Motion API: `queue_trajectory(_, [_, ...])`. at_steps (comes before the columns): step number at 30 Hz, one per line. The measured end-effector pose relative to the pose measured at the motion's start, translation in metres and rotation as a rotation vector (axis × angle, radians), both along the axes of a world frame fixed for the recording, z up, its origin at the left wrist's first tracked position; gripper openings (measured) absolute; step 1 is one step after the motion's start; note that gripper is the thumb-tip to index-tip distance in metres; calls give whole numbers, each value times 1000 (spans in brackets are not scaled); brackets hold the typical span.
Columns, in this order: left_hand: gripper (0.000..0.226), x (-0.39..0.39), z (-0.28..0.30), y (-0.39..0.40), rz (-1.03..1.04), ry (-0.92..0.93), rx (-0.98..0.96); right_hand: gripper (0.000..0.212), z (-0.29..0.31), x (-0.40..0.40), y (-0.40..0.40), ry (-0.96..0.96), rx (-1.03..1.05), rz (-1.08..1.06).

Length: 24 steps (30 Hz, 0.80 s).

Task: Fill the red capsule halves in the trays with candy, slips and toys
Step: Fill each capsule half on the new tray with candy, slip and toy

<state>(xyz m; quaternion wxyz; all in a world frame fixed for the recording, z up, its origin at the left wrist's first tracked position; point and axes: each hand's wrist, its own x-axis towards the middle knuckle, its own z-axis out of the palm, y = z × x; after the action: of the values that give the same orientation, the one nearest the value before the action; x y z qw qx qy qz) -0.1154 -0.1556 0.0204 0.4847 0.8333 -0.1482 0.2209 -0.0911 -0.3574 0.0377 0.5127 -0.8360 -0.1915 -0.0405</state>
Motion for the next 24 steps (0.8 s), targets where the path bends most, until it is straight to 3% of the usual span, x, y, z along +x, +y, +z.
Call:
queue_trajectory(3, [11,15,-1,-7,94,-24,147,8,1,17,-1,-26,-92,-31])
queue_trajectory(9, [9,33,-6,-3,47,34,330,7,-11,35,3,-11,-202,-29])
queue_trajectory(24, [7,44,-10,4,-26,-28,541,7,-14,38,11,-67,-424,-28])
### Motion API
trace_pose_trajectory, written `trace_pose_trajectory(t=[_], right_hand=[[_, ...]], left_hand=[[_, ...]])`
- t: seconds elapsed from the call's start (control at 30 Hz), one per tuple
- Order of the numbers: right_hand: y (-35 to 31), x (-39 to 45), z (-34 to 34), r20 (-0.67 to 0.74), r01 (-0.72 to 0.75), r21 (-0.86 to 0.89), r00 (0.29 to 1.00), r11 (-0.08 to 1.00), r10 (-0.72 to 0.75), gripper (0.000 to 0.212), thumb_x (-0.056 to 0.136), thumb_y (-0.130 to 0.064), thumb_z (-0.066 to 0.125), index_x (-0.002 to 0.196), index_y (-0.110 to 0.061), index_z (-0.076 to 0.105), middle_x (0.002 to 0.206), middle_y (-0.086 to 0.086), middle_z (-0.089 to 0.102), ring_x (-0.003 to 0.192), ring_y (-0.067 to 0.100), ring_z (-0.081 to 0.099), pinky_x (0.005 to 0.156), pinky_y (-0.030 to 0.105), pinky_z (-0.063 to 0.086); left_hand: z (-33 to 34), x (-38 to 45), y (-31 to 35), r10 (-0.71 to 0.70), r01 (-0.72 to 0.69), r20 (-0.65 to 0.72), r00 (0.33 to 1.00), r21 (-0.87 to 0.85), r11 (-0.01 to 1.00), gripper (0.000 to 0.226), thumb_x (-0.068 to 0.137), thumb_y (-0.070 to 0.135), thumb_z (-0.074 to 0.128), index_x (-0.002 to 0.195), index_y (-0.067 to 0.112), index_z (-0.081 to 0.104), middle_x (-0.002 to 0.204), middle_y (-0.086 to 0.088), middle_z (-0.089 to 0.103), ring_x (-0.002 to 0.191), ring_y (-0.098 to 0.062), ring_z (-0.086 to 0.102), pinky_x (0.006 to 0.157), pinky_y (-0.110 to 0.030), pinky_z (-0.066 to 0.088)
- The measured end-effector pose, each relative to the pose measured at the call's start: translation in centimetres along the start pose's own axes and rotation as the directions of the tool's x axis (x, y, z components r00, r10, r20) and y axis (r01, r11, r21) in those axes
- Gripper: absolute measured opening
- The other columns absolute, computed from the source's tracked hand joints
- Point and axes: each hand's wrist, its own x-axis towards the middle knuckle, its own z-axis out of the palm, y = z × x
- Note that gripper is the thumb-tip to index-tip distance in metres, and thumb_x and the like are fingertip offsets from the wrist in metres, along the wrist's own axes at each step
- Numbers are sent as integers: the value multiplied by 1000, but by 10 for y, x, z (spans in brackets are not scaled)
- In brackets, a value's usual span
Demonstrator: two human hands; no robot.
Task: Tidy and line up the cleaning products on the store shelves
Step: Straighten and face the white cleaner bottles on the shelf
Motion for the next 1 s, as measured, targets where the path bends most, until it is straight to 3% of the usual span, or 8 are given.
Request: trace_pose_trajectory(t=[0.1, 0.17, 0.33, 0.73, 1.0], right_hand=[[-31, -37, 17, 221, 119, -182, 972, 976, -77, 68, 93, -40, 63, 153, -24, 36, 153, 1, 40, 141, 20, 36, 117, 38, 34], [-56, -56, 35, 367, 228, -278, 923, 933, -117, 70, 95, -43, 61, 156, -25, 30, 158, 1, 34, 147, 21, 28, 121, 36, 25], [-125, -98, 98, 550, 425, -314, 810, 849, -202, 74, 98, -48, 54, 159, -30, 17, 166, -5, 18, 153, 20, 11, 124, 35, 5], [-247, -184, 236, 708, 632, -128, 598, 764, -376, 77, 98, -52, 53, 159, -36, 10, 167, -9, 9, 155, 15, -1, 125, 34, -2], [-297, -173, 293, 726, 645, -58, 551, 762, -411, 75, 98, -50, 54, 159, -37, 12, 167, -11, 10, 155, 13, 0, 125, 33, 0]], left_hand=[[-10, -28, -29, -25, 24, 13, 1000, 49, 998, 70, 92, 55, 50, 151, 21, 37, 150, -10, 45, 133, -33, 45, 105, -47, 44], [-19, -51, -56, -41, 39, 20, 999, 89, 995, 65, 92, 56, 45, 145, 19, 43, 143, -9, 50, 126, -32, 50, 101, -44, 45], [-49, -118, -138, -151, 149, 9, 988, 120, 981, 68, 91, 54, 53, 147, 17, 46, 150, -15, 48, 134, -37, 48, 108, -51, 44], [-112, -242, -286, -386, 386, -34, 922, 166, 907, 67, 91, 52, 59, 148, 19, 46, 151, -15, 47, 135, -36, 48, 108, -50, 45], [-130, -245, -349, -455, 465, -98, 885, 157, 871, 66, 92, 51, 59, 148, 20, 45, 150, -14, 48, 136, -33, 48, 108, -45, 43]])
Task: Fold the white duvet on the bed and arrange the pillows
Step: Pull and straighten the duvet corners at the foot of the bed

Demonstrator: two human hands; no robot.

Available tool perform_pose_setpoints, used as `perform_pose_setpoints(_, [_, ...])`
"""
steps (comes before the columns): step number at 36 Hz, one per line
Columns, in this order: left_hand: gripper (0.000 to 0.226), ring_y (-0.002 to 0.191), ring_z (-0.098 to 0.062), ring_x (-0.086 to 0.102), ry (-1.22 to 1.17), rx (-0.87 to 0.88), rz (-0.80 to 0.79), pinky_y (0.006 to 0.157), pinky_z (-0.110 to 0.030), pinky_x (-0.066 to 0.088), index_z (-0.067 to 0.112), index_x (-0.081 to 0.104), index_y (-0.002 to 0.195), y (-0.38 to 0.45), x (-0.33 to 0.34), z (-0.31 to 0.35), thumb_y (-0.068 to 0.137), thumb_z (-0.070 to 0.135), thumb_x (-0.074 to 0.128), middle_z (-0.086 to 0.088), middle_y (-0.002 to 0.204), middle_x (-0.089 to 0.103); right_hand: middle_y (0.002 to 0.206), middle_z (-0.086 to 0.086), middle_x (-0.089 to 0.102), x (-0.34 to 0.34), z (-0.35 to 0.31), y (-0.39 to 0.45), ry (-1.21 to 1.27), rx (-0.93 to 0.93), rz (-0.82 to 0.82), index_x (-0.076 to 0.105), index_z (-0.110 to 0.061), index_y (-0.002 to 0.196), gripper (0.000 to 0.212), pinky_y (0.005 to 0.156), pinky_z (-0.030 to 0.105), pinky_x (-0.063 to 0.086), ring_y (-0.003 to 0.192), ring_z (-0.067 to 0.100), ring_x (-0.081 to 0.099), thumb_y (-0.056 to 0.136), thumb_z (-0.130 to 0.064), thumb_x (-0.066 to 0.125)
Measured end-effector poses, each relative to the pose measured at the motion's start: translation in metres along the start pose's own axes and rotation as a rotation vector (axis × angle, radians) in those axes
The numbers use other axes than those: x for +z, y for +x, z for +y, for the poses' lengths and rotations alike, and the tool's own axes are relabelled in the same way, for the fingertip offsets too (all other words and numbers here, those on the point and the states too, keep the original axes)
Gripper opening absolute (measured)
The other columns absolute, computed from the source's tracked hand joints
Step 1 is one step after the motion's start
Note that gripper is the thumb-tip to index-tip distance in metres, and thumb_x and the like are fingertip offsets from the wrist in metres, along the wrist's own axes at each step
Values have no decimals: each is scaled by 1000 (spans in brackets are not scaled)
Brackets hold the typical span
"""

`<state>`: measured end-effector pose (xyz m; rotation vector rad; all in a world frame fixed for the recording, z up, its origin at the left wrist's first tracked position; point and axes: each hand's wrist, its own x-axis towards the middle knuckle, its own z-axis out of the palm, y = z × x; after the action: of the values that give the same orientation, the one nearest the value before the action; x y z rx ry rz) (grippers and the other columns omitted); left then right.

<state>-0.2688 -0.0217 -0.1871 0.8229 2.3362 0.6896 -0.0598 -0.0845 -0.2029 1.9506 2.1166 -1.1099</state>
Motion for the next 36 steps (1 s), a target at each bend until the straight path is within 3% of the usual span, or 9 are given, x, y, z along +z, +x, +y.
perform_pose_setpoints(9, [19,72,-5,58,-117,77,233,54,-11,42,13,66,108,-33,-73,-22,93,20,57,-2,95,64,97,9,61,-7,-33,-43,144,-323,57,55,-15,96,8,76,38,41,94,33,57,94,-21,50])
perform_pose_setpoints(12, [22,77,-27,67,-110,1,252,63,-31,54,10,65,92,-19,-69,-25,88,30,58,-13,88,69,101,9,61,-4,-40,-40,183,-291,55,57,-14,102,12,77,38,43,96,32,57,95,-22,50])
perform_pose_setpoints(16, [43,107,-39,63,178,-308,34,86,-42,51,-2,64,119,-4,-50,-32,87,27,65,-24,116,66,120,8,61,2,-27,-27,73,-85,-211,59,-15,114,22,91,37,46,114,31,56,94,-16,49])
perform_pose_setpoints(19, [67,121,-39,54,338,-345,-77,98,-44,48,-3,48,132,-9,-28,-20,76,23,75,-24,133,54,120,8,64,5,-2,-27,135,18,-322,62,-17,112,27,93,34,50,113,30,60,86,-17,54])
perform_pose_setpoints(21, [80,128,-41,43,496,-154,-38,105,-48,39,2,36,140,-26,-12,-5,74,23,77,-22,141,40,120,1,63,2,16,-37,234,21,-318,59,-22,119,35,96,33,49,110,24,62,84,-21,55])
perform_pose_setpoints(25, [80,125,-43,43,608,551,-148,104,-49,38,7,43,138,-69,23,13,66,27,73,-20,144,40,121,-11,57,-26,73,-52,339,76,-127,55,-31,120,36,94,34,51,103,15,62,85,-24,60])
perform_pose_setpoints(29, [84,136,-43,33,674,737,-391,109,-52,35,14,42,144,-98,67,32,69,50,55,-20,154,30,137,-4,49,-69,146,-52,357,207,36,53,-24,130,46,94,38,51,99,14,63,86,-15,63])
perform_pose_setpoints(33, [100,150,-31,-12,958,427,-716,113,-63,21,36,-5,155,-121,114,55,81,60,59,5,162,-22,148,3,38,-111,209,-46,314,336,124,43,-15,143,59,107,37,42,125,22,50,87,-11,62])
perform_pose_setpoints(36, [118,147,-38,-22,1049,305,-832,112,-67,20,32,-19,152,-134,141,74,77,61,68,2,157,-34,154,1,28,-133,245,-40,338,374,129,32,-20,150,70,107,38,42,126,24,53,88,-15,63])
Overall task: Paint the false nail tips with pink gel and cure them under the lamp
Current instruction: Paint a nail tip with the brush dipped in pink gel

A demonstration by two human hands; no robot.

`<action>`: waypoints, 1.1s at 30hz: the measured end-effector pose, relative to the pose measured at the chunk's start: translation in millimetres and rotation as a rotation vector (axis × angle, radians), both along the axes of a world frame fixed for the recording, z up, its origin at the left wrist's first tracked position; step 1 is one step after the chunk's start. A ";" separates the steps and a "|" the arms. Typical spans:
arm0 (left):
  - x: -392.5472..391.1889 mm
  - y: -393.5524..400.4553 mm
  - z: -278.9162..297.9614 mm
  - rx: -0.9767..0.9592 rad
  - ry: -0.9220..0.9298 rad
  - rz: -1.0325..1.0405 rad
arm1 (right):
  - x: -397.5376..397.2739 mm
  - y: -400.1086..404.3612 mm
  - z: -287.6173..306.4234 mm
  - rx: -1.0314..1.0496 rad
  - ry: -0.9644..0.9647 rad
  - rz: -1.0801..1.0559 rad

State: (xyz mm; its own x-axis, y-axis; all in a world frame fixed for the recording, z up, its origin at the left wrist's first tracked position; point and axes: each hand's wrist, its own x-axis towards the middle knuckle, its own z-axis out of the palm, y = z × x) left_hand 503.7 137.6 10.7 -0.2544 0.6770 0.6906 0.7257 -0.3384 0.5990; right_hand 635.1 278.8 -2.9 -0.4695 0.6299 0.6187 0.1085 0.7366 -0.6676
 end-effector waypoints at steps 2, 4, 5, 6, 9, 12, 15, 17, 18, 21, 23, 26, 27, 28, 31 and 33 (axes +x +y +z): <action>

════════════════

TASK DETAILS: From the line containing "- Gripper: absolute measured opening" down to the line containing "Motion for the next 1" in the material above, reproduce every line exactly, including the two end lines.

RESULT:
- Gripper: absolute measured opening
- The other columns absolute, computed from the source's tracked hand joints
- Point and axes: each hand's wrist, its own x-axis towards the middle knuckle, its own z-axis out of the palm, y = z × x
- Note that gripper is the thumb-tip to index-tip distance in metres, and thumb_x and the like are fingertip offsets from the wrist in metres, along the wrist's own axes at each step
- Numbers are sent as integers: the value multiplied by 1000, but by 10 for y, x, z (spans in brackets are not scaled)
- In brackets, a value's usual span
Demonstrator: two human hands; no robot.
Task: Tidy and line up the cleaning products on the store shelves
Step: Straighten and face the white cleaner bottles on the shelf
Motion for the next 1 s, as measured, targets where the path bends most, until it is straight to 3% of the usual span, or 8 are given.

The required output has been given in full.